• [Records for the exercise]:
• • • •
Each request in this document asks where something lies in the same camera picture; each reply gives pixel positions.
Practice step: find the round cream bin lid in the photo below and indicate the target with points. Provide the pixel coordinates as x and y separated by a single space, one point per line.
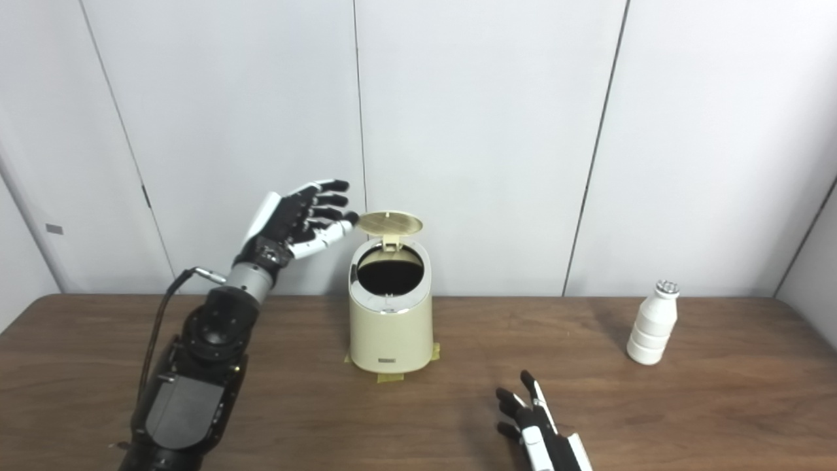
389 222

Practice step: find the black wall panel hinge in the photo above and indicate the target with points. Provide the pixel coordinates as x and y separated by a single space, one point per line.
146 196

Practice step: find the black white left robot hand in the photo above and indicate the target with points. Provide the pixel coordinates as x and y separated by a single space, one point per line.
284 222

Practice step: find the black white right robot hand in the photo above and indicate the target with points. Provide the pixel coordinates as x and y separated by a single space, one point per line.
546 451

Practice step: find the small white plastic bottle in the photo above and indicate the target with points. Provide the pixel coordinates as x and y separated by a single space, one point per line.
650 327

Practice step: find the cream-colored bin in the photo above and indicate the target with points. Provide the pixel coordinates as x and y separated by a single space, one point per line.
391 333

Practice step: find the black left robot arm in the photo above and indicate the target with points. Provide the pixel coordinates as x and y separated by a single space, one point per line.
196 392

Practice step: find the small grey wall label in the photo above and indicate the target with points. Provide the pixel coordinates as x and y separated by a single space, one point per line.
54 229

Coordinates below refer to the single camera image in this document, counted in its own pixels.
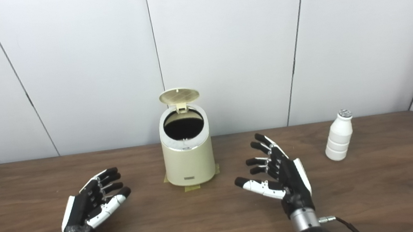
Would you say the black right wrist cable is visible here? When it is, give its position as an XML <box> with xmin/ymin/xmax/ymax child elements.
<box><xmin>319</xmin><ymin>212</ymin><xmax>366</xmax><ymax>232</ymax></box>

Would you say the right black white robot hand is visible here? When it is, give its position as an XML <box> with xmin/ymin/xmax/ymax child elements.
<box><xmin>229</xmin><ymin>127</ymin><xmax>317</xmax><ymax>225</ymax></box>

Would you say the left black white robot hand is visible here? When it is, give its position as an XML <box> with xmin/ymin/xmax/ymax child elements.
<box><xmin>54</xmin><ymin>165</ymin><xmax>136</xmax><ymax>232</ymax></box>

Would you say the small white plastic bottle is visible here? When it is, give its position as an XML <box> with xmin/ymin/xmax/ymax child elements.
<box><xmin>320</xmin><ymin>109</ymin><xmax>358</xmax><ymax>163</ymax></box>

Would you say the cream-colored plastic bin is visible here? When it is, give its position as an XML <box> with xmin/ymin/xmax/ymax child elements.
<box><xmin>156</xmin><ymin>101</ymin><xmax>217</xmax><ymax>189</ymax></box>

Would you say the cream round bin lid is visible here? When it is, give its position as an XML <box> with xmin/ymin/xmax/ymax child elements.
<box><xmin>158</xmin><ymin>85</ymin><xmax>202</xmax><ymax>116</ymax></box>

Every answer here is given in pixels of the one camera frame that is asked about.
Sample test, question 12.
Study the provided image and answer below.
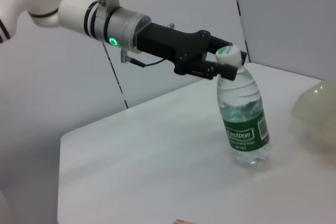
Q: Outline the clear green-label water bottle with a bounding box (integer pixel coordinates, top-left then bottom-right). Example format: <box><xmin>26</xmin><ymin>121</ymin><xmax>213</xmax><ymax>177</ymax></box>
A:
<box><xmin>215</xmin><ymin>46</ymin><xmax>271</xmax><ymax>169</ymax></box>

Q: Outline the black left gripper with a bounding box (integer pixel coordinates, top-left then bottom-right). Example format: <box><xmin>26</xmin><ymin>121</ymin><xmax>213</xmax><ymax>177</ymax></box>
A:
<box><xmin>136</xmin><ymin>23</ymin><xmax>247</xmax><ymax>81</ymax></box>

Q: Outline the pale green glass fruit bowl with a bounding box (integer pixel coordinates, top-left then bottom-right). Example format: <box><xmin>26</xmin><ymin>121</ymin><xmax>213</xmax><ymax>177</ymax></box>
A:
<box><xmin>291</xmin><ymin>80</ymin><xmax>336</xmax><ymax>154</ymax></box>

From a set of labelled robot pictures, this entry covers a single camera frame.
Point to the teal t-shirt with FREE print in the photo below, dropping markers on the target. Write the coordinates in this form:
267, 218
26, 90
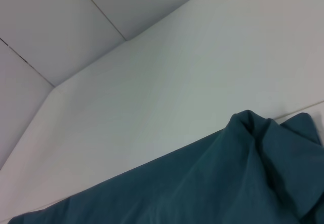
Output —
202, 183

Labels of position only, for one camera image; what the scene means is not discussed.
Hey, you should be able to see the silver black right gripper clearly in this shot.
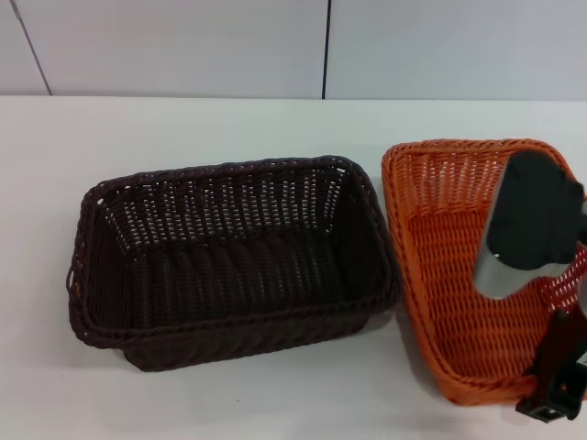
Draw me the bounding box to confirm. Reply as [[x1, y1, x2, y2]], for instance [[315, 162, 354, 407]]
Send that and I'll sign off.
[[474, 149, 587, 422]]

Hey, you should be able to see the orange woven basket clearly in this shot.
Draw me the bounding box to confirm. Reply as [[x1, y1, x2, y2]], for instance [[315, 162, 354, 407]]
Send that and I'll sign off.
[[380, 136, 587, 407]]

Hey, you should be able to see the dark brown woven basket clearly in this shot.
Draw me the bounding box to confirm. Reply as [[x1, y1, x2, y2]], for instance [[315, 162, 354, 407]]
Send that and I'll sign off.
[[65, 154, 399, 373]]

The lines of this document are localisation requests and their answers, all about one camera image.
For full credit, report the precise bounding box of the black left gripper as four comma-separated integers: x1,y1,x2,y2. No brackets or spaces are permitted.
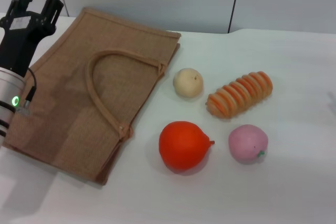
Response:
0,0,65,78

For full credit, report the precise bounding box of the brown jute handbag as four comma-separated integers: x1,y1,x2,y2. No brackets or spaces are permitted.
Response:
2,6,182,187

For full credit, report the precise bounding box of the orange toy fruit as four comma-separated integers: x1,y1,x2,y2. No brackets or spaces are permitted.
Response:
158,121,215,174

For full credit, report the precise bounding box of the pink toy peach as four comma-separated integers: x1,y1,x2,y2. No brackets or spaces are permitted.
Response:
228,124,269,165

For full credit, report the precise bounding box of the beige round toy fruit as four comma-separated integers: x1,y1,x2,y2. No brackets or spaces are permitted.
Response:
172,68,204,98

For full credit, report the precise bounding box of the striped toy bread loaf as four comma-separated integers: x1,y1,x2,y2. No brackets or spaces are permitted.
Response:
205,71,273,119

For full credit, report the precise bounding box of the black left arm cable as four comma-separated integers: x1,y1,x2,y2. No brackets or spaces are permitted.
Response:
18,68,38,116
• • • •
• [Try it]:
Go through the records and count the lines that include the string "brown"; state that number alone.

• [Answer space]:
2